Guitarists Ben McWilliams and Chris Godfrey are having too much fun switching off solo duty in an ongoing fastest-fingers competition to even pretend any of this is coming from a dark place. Years of guitar lessons and metal-riff-mastering instructional videos are a more likely source, and Courchesne’s complicated off-rhythm drum patterns must’ve been drawn up using second-year algebra. I’d talk about Steve Long’s bass work, but between the double bass and two-headed guitar attack, I couldn’t swear I heard a note of it — and that’s incredibly metal. The song’s lyrics promise that solitary death is unavoidable, but the band’s attitude onstage indicates that’s just all the more reason to pound another Jägerbomb.

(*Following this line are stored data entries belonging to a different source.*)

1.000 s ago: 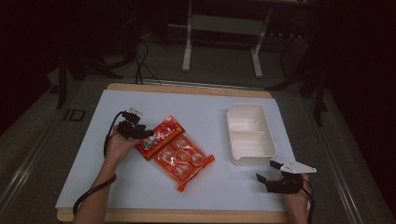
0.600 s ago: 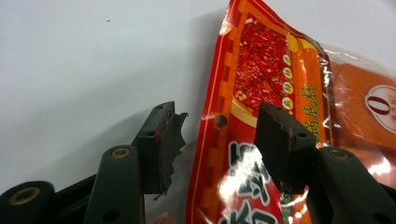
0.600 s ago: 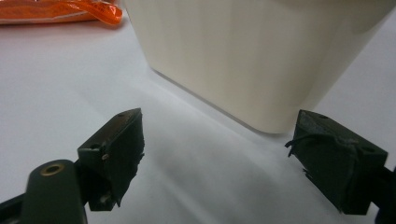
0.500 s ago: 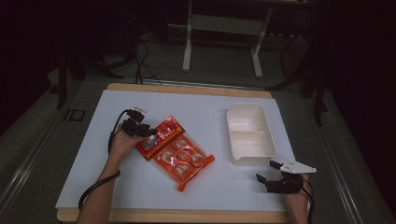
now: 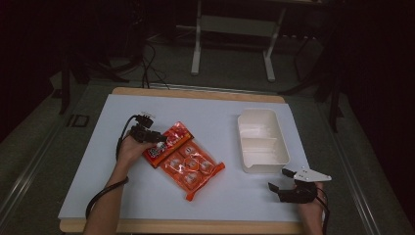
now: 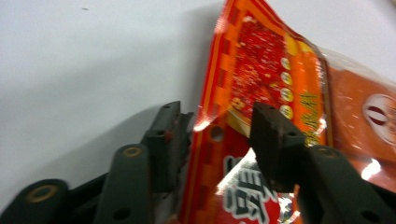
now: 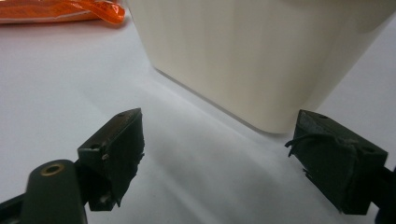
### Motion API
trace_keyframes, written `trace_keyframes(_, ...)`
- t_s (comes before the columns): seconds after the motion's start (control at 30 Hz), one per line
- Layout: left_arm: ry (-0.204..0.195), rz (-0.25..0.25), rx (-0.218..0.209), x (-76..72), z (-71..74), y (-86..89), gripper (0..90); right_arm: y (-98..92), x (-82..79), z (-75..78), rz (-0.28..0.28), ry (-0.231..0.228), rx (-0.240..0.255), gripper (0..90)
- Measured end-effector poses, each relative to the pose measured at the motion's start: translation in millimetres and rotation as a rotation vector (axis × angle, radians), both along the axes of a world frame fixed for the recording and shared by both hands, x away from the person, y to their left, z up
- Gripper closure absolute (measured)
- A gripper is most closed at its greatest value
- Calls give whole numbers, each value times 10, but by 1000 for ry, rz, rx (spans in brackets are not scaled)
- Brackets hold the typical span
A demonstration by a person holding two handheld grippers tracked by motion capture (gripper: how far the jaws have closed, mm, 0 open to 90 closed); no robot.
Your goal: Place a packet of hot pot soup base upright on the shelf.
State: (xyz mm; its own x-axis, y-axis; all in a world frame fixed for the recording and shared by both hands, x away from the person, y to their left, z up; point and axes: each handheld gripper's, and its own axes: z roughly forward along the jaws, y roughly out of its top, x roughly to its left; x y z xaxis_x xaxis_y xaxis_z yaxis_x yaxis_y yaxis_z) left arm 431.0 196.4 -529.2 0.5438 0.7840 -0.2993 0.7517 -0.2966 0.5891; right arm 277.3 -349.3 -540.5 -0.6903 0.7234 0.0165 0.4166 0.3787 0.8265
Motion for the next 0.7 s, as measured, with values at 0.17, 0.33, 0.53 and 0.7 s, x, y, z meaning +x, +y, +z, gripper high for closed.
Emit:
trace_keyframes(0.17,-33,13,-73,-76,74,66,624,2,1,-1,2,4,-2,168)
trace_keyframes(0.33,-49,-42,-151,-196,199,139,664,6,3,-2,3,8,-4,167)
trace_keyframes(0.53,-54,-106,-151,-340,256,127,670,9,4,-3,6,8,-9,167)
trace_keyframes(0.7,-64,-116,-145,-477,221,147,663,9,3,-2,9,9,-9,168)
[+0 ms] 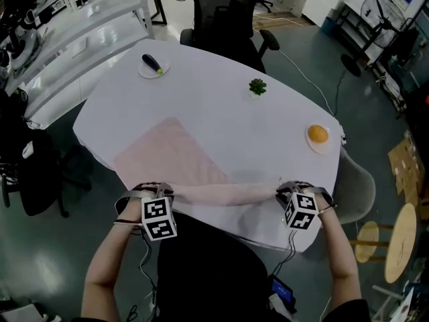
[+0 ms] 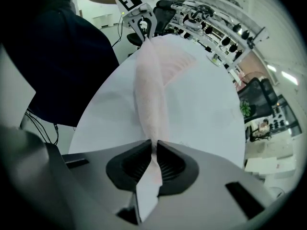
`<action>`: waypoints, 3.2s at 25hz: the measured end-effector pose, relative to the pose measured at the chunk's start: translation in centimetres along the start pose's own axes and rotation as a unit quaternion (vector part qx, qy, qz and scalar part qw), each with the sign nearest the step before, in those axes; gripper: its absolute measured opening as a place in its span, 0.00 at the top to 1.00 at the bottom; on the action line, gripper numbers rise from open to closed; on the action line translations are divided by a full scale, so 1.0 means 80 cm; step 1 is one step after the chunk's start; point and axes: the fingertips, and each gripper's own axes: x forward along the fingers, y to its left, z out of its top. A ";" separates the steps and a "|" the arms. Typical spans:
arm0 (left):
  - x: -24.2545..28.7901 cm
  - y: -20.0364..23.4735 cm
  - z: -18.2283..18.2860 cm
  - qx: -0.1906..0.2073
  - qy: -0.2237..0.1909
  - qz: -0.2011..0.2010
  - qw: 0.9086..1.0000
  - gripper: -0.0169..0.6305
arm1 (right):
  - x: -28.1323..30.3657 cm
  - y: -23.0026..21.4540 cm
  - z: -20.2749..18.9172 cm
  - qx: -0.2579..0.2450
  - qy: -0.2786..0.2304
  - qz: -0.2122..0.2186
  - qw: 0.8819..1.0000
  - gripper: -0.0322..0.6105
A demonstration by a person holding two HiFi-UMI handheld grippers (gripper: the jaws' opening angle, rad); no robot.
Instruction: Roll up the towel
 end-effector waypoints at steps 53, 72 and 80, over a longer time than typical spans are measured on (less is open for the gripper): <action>0.045 0.030 -0.041 -0.072 0.003 -0.003 0.997 0.68 | 0.039 -0.041 0.073 -0.046 -0.004 -0.103 0.994 0.70; 0.008 0.038 -0.029 -0.040 -0.001 0.019 0.999 0.90 | 0.006 -0.050 0.057 -0.076 0.018 -0.143 0.987 0.83; 0.003 -0.041 -0.018 -0.038 0.001 -0.002 0.999 0.90 | 0.001 0.041 0.031 -0.100 0.027 -0.124 0.987 0.83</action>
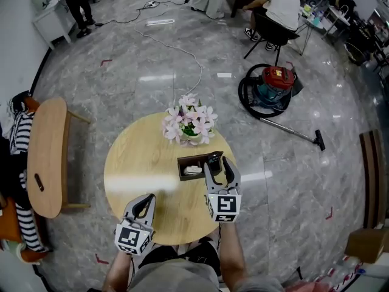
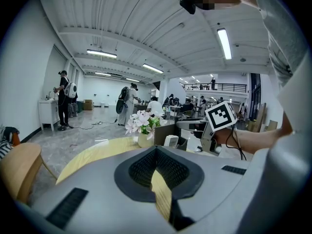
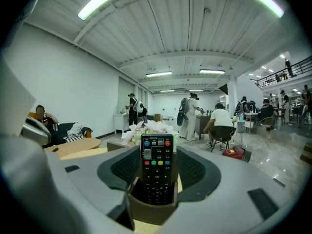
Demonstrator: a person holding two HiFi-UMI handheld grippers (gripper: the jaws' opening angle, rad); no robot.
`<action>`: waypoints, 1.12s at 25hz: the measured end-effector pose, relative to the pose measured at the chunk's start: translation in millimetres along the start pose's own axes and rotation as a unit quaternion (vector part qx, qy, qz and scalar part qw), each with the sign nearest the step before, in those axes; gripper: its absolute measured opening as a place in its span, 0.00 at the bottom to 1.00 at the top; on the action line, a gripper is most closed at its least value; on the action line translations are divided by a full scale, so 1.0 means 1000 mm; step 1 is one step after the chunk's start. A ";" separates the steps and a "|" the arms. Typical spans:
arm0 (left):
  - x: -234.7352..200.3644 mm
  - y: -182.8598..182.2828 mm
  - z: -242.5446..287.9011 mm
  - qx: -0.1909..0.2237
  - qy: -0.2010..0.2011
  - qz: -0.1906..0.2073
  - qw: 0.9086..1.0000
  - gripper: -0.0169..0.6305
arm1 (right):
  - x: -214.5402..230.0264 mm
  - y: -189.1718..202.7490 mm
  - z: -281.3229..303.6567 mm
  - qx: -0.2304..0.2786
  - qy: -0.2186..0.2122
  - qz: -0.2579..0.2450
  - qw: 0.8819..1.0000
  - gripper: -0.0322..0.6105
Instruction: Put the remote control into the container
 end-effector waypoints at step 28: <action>0.022 -0.102 -0.010 0.065 0.040 0.023 0.997 0.04 | -0.011 -0.088 -0.067 0.002 -0.009 0.017 1.000 0.15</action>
Point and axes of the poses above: the fingertips, and each gripper's own axes: z forward along the fingers, x to its right, y out of its underside, the point moved 9 cm from there along -z, backward along the fingers, and after that the axes turned 13 degrees about x, right-handed, at the moved point
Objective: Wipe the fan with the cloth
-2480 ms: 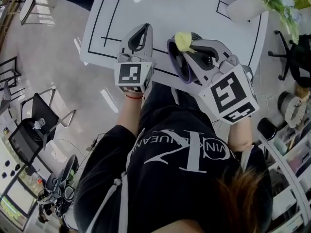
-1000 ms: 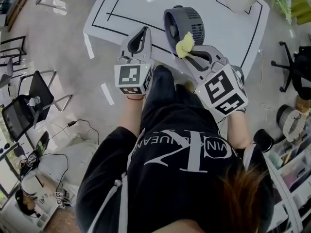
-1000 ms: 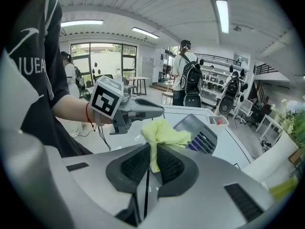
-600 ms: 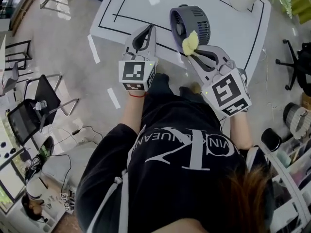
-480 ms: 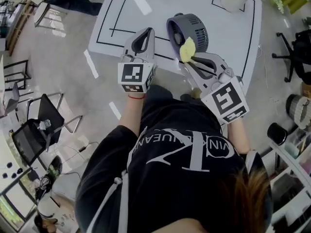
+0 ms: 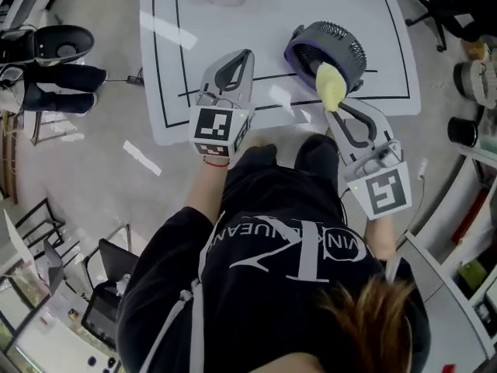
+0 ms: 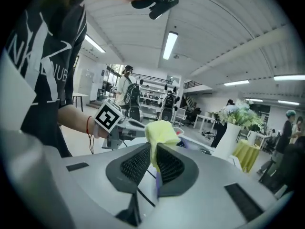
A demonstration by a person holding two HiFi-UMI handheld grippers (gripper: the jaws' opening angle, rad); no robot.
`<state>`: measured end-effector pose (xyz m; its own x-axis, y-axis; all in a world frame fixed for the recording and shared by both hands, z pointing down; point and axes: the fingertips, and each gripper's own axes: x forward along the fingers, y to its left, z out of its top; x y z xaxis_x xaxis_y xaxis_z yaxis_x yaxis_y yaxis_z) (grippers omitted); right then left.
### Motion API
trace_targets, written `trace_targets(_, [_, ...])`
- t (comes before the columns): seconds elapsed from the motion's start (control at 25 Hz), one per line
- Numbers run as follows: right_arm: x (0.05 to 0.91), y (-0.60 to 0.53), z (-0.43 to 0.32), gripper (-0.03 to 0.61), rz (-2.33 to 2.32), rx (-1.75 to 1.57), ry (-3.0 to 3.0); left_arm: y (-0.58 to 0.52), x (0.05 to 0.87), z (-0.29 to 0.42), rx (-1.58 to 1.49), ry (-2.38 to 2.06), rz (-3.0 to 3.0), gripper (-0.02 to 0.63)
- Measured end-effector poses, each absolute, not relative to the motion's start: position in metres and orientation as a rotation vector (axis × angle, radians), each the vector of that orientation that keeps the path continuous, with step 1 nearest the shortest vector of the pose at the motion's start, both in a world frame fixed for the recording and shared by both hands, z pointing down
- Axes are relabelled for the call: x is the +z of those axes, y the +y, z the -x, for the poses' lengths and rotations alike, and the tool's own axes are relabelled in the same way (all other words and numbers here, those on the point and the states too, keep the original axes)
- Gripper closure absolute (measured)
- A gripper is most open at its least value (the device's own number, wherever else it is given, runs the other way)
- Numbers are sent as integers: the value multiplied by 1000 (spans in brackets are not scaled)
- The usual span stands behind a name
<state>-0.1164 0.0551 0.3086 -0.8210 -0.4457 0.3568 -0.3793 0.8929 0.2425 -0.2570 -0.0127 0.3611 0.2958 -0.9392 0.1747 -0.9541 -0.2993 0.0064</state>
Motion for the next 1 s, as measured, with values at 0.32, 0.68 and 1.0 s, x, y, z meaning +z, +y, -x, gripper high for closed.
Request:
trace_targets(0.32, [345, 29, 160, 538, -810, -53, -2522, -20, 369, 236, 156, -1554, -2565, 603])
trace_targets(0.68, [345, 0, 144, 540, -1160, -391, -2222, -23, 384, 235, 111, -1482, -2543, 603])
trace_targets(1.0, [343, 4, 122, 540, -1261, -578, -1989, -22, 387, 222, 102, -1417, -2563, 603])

A woman in Josh Groban’s demographic, dressed like a misplaced extra from Cougartown, stands at the foot of the stage, mixed drink in hand. “The lead singer is hot,” she says. “That’s why we’re here.” Daluz shirtless and nipple-ringed, does look less like a typical metal singer than a dude cast to play a metal singer on an episode of True Blood (screaming is apparently a superb ab workout). There’s more depth to the music than that sort of bullshit suggests, but the superficial incongruity of the logo on Under Nothing’s drumhead — a stylized skull that appears to’ve been lifted straight from an Ed Hardy T-shirt, is extremely fitting.
Would-be closer “Buckshot” becomes the set list’s most memorable and most brutal number by starting McWilliams and Godfrey out at maximum shred instead of building to an extended instrumental break a la nearly every metal song you’ve ever heard in your life — proving Daluz, MILF-appeal regardless, has the chops to shout down two technically proficient metalheads. By song’s end he has an entire table of preppies at the back of the room screaming the refrain — “Take another shot playing God with a shotgun!” — loud enough to wake up mom and dad. And hasn’t that always been the point?